Cuento de navidad del caminante del alma
Texto e ilustraciones:
José Ramón Elorriaga Zubiaguirre
(www.elorriagazubiaguirre.com)
Publicado en http://blogriojaalavesa.eus
Temporada de alegría y celebración, una vez han sido recogidas la viña y el olivar. Huele a vino, a bodega, a trujal y aceite. A invierno huele.
Algo sucede entre las viñas que hasta hoy nadie nos había contado. Es un diálogo inaudible atendido por El Caminante del Alma y El Artista. Es un viejo canto de perdices que sólo ellos pueden traducir a palabras. Atención, porque asistimos a un momento nunca antes contado.
LA CANCIÓN DE LAS PERDICES
Las farolas de Elciego aún continuaban encendidas y en varios balcones parpadeaban las lucecitas de Navidad. Como siempre hago en mis caminatas, di los primeros pasos con el sol del amanecer. Prometía un día frío y espléndido que no se parecía a los anteriores, transcurridos entre las densas nieblas que cobijan el curso del Ebro.

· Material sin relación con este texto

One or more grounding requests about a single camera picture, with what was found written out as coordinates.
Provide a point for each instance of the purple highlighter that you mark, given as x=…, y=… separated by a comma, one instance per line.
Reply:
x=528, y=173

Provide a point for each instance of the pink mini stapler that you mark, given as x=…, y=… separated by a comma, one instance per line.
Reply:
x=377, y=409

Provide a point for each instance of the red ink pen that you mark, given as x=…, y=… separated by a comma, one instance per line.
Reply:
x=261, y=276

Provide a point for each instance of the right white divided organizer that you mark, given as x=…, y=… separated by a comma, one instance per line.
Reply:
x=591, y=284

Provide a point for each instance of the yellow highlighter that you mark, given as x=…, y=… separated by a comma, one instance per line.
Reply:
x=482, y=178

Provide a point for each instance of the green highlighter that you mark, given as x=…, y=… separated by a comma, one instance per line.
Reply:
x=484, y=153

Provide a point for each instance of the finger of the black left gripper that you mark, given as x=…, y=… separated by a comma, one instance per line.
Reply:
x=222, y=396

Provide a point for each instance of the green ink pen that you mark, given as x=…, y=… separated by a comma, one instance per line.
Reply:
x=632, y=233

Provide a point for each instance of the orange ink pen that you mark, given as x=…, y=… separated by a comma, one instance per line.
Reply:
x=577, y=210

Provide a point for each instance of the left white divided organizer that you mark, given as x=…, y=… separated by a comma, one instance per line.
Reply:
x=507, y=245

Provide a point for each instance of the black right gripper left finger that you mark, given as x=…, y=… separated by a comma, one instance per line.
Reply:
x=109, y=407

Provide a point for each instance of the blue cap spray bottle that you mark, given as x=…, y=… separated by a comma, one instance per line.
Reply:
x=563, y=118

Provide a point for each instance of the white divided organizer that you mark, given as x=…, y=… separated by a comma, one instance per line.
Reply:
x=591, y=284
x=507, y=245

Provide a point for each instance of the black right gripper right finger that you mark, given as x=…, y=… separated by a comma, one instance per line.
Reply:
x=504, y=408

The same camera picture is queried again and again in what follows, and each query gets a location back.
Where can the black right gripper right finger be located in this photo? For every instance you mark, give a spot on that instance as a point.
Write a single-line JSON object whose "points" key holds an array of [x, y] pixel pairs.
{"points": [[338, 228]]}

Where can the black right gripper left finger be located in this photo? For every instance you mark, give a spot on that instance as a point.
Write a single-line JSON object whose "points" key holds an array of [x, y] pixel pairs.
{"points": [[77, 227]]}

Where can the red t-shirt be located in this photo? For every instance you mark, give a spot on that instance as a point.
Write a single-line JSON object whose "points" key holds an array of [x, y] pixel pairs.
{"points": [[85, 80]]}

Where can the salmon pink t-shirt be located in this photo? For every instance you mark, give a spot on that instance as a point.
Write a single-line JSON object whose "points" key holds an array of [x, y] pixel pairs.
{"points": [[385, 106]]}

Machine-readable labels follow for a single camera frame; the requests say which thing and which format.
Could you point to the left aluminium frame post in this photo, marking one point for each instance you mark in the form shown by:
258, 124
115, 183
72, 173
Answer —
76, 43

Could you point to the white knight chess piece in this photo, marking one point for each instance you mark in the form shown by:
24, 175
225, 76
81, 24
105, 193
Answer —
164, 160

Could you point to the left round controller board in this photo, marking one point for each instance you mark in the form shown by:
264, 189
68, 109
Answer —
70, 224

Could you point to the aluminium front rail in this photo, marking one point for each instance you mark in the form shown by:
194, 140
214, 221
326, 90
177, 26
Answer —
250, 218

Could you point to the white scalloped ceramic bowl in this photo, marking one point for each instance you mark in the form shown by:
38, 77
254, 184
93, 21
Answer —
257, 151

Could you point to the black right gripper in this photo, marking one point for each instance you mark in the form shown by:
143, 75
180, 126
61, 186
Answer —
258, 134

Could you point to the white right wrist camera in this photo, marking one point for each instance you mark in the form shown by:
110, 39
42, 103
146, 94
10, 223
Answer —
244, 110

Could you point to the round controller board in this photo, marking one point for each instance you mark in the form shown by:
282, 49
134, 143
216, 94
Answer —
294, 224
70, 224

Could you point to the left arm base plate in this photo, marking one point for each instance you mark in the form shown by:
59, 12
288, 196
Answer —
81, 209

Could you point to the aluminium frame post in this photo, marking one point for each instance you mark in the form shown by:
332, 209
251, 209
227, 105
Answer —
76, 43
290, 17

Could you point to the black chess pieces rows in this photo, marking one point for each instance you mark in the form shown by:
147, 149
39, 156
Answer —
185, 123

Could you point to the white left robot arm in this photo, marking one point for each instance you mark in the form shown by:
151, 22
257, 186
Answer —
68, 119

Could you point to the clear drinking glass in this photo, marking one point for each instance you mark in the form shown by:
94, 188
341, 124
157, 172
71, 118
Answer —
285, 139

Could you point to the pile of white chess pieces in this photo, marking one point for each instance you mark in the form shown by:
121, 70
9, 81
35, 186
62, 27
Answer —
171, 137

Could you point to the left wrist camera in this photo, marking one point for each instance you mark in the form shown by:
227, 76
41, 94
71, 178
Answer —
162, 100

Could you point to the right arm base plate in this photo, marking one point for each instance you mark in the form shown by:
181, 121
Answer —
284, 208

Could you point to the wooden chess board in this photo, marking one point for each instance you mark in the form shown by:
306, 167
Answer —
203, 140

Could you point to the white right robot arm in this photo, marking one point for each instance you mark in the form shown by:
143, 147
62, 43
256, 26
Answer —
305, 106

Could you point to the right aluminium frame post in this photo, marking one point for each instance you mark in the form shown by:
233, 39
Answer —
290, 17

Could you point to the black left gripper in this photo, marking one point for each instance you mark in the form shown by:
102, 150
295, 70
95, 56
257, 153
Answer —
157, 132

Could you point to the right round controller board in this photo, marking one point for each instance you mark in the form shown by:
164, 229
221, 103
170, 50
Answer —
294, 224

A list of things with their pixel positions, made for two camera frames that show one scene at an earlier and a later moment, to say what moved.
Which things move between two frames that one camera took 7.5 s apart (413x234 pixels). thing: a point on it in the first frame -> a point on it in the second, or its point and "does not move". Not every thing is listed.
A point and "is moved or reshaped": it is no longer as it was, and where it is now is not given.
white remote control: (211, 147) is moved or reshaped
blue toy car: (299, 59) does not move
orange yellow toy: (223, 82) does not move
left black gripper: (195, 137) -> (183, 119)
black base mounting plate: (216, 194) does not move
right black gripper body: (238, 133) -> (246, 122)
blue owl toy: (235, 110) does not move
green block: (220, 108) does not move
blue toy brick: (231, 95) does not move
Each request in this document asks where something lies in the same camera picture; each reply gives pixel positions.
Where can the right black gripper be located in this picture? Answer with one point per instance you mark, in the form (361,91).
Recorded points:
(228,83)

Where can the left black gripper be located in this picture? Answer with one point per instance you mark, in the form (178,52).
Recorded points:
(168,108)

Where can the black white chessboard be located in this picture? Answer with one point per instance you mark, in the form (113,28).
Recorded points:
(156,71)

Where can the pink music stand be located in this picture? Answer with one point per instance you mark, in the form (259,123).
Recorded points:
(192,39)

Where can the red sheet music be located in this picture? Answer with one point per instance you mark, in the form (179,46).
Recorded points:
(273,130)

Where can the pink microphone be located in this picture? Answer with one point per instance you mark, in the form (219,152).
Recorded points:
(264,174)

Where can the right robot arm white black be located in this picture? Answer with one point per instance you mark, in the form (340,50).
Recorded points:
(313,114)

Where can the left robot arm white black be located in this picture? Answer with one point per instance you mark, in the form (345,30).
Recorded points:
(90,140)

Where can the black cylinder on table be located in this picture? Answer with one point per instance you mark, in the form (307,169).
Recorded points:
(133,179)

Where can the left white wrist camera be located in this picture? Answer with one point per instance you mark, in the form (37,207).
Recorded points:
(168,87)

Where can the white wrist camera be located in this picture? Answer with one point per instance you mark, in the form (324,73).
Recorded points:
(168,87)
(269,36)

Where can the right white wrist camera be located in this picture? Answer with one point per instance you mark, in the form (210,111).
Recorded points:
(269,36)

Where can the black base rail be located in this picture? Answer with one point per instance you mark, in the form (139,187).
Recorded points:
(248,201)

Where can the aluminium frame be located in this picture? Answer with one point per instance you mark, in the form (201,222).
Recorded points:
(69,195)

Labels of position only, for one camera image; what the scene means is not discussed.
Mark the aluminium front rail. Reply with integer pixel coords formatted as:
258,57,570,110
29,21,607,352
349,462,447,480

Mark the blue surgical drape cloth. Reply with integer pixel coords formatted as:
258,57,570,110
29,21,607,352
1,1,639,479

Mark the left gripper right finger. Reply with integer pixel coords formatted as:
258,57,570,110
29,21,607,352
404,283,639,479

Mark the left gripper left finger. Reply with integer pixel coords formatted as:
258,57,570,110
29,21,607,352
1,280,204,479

El Caminante del Alma: José Ramón Elorriaga Zubiaguirre
Fui alcanzando la alturita de San Roque para contemplar el pueblo e imaginar a los moradores confortablemente en sus hogares después de las emociones de Nochebuena.
La luz aún era tímida y el silencio total cuando escuché el primer disparo, seguido de otros tres. Caí en la cuenta, había comenzado la temporada de caza. Siempre me preocupa pasear por el campo cuando temes que en cualquier punto pueden darte un tiro. Todos los años por estas fechas, y en varios lugares, suceden accidentes de esta naturaleza.
Pensé en mis perdices, en nuestras perdices, en las perdices de todos. Perseguidas, acorraladas y matadas en el ejercicio de unos pocos que dicen llamarse deportivamente cazadores. Caminaba entre las mismas viñas por las que había oído cantar y visto correr a magníficos ejemplares de ellas a lo largo del verano.
¿Dónde estarán ahora? ¿Qué sentirán con el sonido cada vez más próximo de los disparos? La parra fresca se había convertido en hojarasca acumulada en rincones de la viña; y la vegetación, en general, se hallaba mustia y escasa. ¿Dónde refugiarse?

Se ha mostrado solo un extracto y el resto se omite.